If you don't mind sharing your lessons learned back with us, that would be much appreciated. We've got a database-stream-type MR open and have been piloting a few taps with that prerelease branch, but those would not fully solve the MongoDB use case, since I don't think that has SQLAlchemy support. being a key-value store and not traditional relational model.
This spec is fairly settled at this point, may have small changes but (hopefully) nothing too huge between now and release. We tuned first for SQLAlchemy, since most traditional db types have SQLAlchemy support, but perhaps there are patterns here that you could leverage as well.
k
No problem! I am sure I will end up with some more questions (ex: state handling). I’m essentially writing a more advanced MongoDB tap that support multiple databases and change streams.
After this round I’ll have to figure out how to extract some data from Azure SQL Databases, that SQLStream work may intersect there.
a
Your Azure SQL stream will be a cakewalk after Mongo 🙂
k
@aaronsteers - FYI, I don’t know if your Athena tap would work with the current main branch. I ran into a little snag. It seems that after this change (https://gitlab.com/meltano/sdk/-/commit/167e6c580f34a34acf4bc52d844bca47cb54e4b0) during stream registration, the sdk is expecting the catalog_entry.metadata to be a MetadataMapping class from _singer.py instead of the raw list that singer.metadata.get_standard_metadata returns. https://gitlab.com/meltano/sdk/-/blob/main/singer_sdk/mapper.py#L502
Copy code
Traceback (most recent call last):
  File "<string>", line 1, in <module>
  File "/Users/kevin/source/pocs/fb-tap-mongodb/.venv/lib/python3.8/site-packages/click/core.py", line 1137, in __call__
    return self.main(*args, **kwargs)
  File "/Users/kevin/source/pocs/fb-tap-mongodb/.venv/lib/python3.8/site-packages/click/core.py", line 1062, in main
    rv = self.invoke(ctx)
  File "/Users/kevin/source/pocs/fb-tap-mongodb/.venv/lib/python3.8/site-packages/click/core.py", line 1404, in invoke
    return ctx.invoke(self.callback, **ctx.params)

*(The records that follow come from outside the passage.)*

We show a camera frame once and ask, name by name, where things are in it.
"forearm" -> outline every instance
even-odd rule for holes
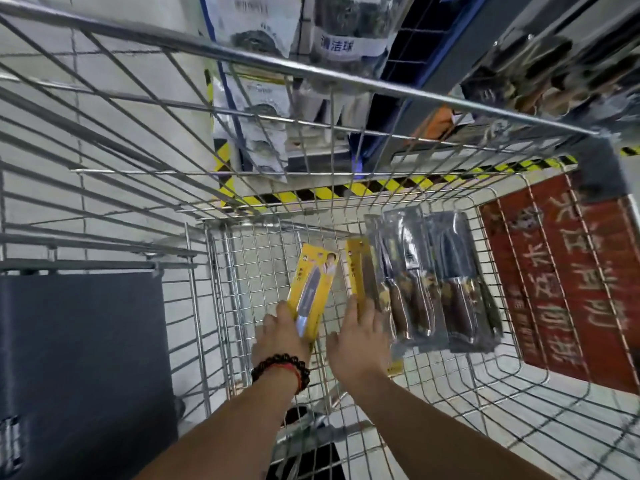
[[[349,391],[410,479],[551,477],[381,374]]]
[[[162,453],[136,480],[263,478],[296,387],[290,371],[266,371]]]

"shopping cart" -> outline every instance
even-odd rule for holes
[[[345,240],[365,232],[365,214],[410,205],[425,212],[458,209],[470,219],[484,277],[500,303],[504,339],[489,354],[411,351],[394,380],[559,478],[640,478],[638,391],[561,375],[548,362],[525,363],[480,211],[482,204],[522,190],[538,204],[533,185],[558,176],[575,197],[584,189],[564,177],[575,160],[558,154],[576,137],[597,136],[595,130],[106,20],[70,6],[0,0],[0,15],[0,269],[164,272],[173,383],[186,403],[183,428],[250,383],[255,326],[286,299],[303,243],[336,252],[342,270],[324,311],[310,386],[296,398],[300,411],[309,411],[335,385],[324,338],[339,329],[351,290]],[[55,47],[59,36],[70,37],[71,51]],[[487,128],[504,120],[544,129],[544,136],[429,140],[398,127],[381,134],[336,121],[219,108],[210,103],[200,70],[210,61],[279,72],[288,87],[294,76],[320,77],[401,102],[446,104],[483,114]],[[173,71],[179,89],[158,85],[158,71]],[[363,173],[336,171],[331,149],[331,171],[285,172],[288,185],[272,188],[268,193],[279,198],[268,201],[256,196],[267,193],[272,175],[228,165],[210,137],[210,115],[219,125],[228,116],[258,118],[359,134],[360,141],[383,136],[386,142],[406,141],[406,147],[391,166]],[[311,158],[304,145],[302,152]],[[325,192],[311,191],[309,198],[308,188],[321,185]],[[541,222],[535,213],[533,218]],[[577,218],[597,259],[588,222],[582,214]],[[605,265],[598,271],[606,288]],[[622,336],[619,326],[613,330]],[[274,450],[274,473],[313,478],[341,468],[349,478],[403,478],[352,400],[346,396],[334,404],[320,423],[305,416],[289,421]],[[329,458],[321,460],[327,446]],[[303,454],[311,454],[310,467],[302,465]]]

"hazard tape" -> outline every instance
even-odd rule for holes
[[[207,80],[207,91],[210,101],[213,101],[213,85],[211,74],[205,71]],[[216,171],[231,171],[229,161],[229,145],[226,140],[214,140],[216,151],[224,162],[218,162]],[[620,151],[623,157],[640,155],[640,146],[624,147]],[[332,186],[322,186],[310,189],[291,190],[278,193],[266,193],[252,196],[244,196],[241,199],[252,206],[260,206],[260,204],[288,204],[288,203],[307,203],[316,200],[331,200],[334,198],[343,198],[349,194],[360,196],[373,195],[382,192],[409,192],[411,190],[426,190],[438,184],[456,184],[469,180],[484,180],[503,173],[523,173],[528,171],[543,170],[546,168],[562,168],[564,165],[575,165],[578,163],[576,158],[570,155],[563,155],[553,158],[539,158],[525,160],[514,163],[501,163],[500,165],[485,165],[472,168],[469,170],[460,170],[452,172],[448,175],[412,175],[411,177],[395,177],[383,180],[371,180],[367,182],[353,182],[350,184],[340,184]],[[220,177],[220,181],[227,185],[228,188],[222,188],[221,192],[235,196],[234,193],[234,177]],[[265,207],[256,207],[258,210],[266,210]],[[230,207],[222,207],[221,210],[231,210]]]

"red advertising panel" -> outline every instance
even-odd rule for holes
[[[630,202],[578,206],[577,178],[482,205],[489,245],[524,362],[637,394],[640,255]]]

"person's right hand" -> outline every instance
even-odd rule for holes
[[[358,316],[358,299],[349,297],[340,334],[332,332],[326,339],[326,355],[333,375],[347,391],[371,374],[387,376],[390,339],[371,299]]]

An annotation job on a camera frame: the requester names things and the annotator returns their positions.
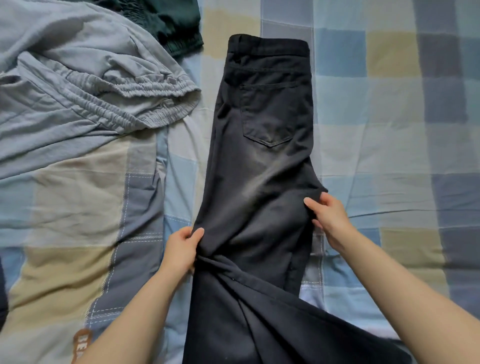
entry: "waistband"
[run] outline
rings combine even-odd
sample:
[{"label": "waistband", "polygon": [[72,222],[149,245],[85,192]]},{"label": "waistband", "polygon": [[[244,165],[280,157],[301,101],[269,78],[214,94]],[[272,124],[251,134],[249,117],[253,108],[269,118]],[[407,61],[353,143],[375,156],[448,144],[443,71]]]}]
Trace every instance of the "waistband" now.
[{"label": "waistband", "polygon": [[260,38],[234,34],[228,40],[228,52],[255,56],[310,57],[308,43],[300,39]]}]

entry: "finger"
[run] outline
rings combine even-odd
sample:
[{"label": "finger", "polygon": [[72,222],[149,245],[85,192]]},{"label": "finger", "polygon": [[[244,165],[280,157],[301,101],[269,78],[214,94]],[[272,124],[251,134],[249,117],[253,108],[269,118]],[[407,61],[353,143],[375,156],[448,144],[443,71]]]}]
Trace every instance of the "finger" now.
[{"label": "finger", "polygon": [[192,226],[185,226],[184,228],[181,228],[180,230],[177,231],[177,234],[182,238],[182,239],[187,239],[190,237],[192,234]]},{"label": "finger", "polygon": [[331,206],[334,201],[335,201],[335,197],[333,197],[331,194],[328,194],[327,192],[322,192],[320,194],[321,204]]},{"label": "finger", "polygon": [[323,211],[323,208],[325,207],[325,206],[319,204],[318,202],[312,200],[310,197],[304,198],[303,202],[315,214],[320,214]]},{"label": "finger", "polygon": [[322,230],[324,229],[323,226],[321,225],[321,223],[320,223],[317,219],[313,219],[313,220],[312,220],[312,223],[313,223],[316,227],[318,227],[318,228],[320,228],[320,229],[322,229]]},{"label": "finger", "polygon": [[204,233],[205,233],[204,228],[198,228],[197,230],[195,230],[192,236],[188,239],[188,241],[192,242],[195,246],[197,246],[198,242],[203,237]]}]

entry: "black pants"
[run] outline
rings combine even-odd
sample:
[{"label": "black pants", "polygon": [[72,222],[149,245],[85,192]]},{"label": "black pants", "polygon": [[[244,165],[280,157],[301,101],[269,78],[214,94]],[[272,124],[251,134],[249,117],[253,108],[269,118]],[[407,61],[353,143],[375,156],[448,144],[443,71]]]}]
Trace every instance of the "black pants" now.
[{"label": "black pants", "polygon": [[298,298],[312,245],[308,44],[235,35],[215,107],[184,363],[409,363]]}]

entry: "fabric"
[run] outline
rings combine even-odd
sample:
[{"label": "fabric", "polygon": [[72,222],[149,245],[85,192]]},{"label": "fabric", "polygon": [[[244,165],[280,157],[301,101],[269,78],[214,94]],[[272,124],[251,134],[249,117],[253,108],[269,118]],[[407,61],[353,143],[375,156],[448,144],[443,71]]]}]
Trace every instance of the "fabric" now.
[{"label": "fabric", "polygon": [[308,44],[234,35],[215,109],[184,363],[410,363],[300,300],[312,248]]},{"label": "fabric", "polygon": [[197,0],[87,0],[113,10],[147,30],[172,57],[203,45]]},{"label": "fabric", "polygon": [[158,128],[199,90],[109,10],[9,0],[0,18],[0,363],[70,364],[75,334],[95,340],[158,269]]},{"label": "fabric", "polygon": [[[169,168],[182,183],[166,194],[166,224],[177,217],[195,221],[202,201],[228,37],[303,39],[311,49],[316,175],[342,200],[361,232],[480,318],[478,3],[238,4],[199,2],[205,45],[181,65],[201,87],[202,99],[184,123],[169,127]],[[191,282],[168,317],[172,363],[181,360],[189,287]],[[346,262],[317,232],[300,298],[375,335],[398,338]]]}]

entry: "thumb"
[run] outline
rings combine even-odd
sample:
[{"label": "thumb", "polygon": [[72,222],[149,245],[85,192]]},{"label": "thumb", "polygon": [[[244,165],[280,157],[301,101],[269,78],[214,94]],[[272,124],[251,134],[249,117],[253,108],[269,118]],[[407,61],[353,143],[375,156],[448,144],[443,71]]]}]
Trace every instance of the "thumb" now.
[{"label": "thumb", "polygon": [[203,237],[204,233],[205,233],[204,228],[198,228],[197,230],[195,230],[195,232],[192,234],[192,236],[190,238],[188,238],[187,240],[190,241],[191,243],[193,243],[193,245],[197,246],[198,242]]},{"label": "thumb", "polygon": [[321,214],[326,206],[319,204],[315,200],[311,199],[310,197],[306,197],[303,199],[303,203],[310,209],[312,210],[316,215]]}]

  File "/Users/kevin/source/pocs/fb-tap-mongodb/.venv/lib/python3.8/site-packages/click/core.py", line 763, in invoke
    return __callback(*args, **kwargs)
  File "/Users/kevin/source/pocs/fb-tap-mongodb/.venv/lib/python3.8/site-packages/singer_sdk/tap_base.py", line 359, in cli
    tap = cls(  # type: ignore  # Ignore 'type not callable'
  File "/Users/kevin/source/pocs/fb-tap-mongodb/.venv/lib/python3.8/site-packages/singer_sdk/tap_base.py", line 62, in __init__
    self.mapper.register_raw_streams_from_catalog(
  File "/Users/kevin/source/pocs/fb-tap-mongodb/.venv/lib/python3.8/site-packages/singer_sdk/mapper.py", line 372, in register_raw_streams_from_catalog
    catalog_entry.metadata.resolve_selection(),
AttributeError: 'list' object has no attribute 'resolve_selection'
a
Thanks, @kevin_mullins, for calling this out. I hadn't seen that fail on my side yet but I'll definitely take a look and see if we can patch that.